ID Date Host Directory

4d197b90 2016-07-26 14:14:43 nebss /tmp/restic/FILESNEW01/Dir01 /tmp/restic/FILESNEW02/Dir01

Restore backup

  • restic -r /tmp/restic/BACKUP/ restore 4d197b90 -t /tmp/restic/RESTORE/

restoring <Snapshot 4d197b90 of [/tmp/restic/FILESNEW01/Dir01 /tmp/restic/FILESNEW02/Dir01] at 2016-07-26 14:14:43.208840145 +0300 EEST> to /tmp/restic/RESTORE/

Checking if directories/files exists

  • ls /tmp/restic/RESTORE/
    Dir01
  • cat /tmp/restic/RESTORE/Dir01/Test0*
    Content file. /tmp/restic/FILES01/Dir01/Test01.txt
    Content file. /tmp/restic/FILES01/Dir01/Test02.txt
    Content file. /tmp/restic/FILES01/Dir01/Test03.txt
backup restore bug

Most helpful comment

Maybe not for 0.7.1, but for 0.8.0 or so. I've already started working on it though. Maybe a bit of background: This is caused by the archiver code, which is the oldest code present in restic. Unfortunately (as I was just beginning to learn Go back in 2013/2014) the archiver code is very complex and I made a lot of beginner mistakes (too much concurrency, too many channels). I also worried about things that turned out to be not a problem at all, and overlooked things that became a problem (e.g. the index handling).
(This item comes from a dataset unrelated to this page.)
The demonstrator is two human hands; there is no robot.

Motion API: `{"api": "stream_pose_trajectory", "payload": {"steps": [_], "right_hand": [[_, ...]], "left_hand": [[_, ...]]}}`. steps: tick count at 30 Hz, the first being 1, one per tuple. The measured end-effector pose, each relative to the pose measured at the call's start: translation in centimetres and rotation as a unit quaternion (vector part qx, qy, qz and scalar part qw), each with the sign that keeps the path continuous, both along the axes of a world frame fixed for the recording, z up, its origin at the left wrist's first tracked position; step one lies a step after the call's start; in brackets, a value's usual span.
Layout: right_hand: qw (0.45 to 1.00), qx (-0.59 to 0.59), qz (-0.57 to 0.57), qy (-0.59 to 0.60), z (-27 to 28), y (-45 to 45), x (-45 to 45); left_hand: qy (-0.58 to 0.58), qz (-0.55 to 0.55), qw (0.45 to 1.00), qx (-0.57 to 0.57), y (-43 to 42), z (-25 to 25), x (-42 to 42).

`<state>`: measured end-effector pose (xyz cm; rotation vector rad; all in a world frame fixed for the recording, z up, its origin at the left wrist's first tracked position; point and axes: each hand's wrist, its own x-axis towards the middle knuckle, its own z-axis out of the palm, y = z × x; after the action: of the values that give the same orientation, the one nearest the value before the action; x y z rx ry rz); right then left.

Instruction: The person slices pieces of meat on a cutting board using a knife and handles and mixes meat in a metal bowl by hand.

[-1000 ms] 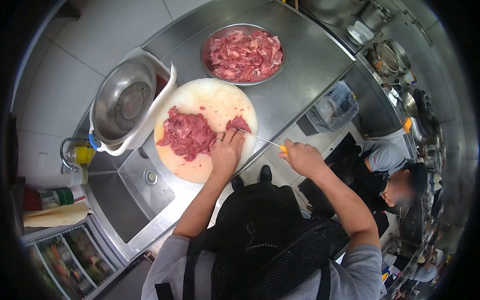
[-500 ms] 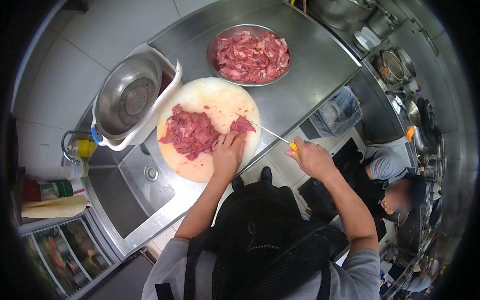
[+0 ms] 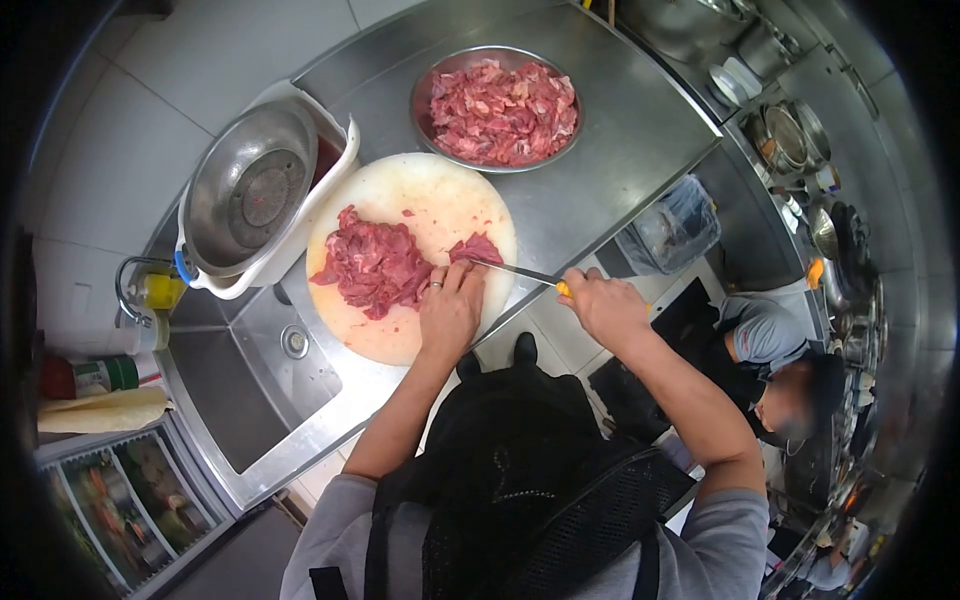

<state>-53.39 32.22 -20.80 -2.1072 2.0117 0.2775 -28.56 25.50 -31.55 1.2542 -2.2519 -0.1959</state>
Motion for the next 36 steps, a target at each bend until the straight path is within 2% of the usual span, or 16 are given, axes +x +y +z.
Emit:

So, I've already started on reimplementing the archiver code completely, using concurrency only when it makes sense (i.e. processing individual chunks) and not reading 20 files from the disk in parallel. This code also includes proper directory walking and will insert the complete paths into the repo.

Fortunately, this is really just the archiver that needs to be touched, the rest of the code will (thanks to the design of restic and the repo) just continue to work fine.

All 28 comments

Thanks for reporting this issue, I think this is a bug.

Probably will happen whenever top-level directories have the same name. Because the full path is not restored, only the top-level directory.

Solution is to reconstruct the full path upon restore, and restore each tree into the full path. So resulting path would be like /tmp/restic/tmp/restic/FILESNEW0{1,2}/Dir01/. I think it's acceptable.

Does the patch need to be implemented as part of the restore?
Or, maybe it has to be done during backup by building a different top-level tree that includes the full path components?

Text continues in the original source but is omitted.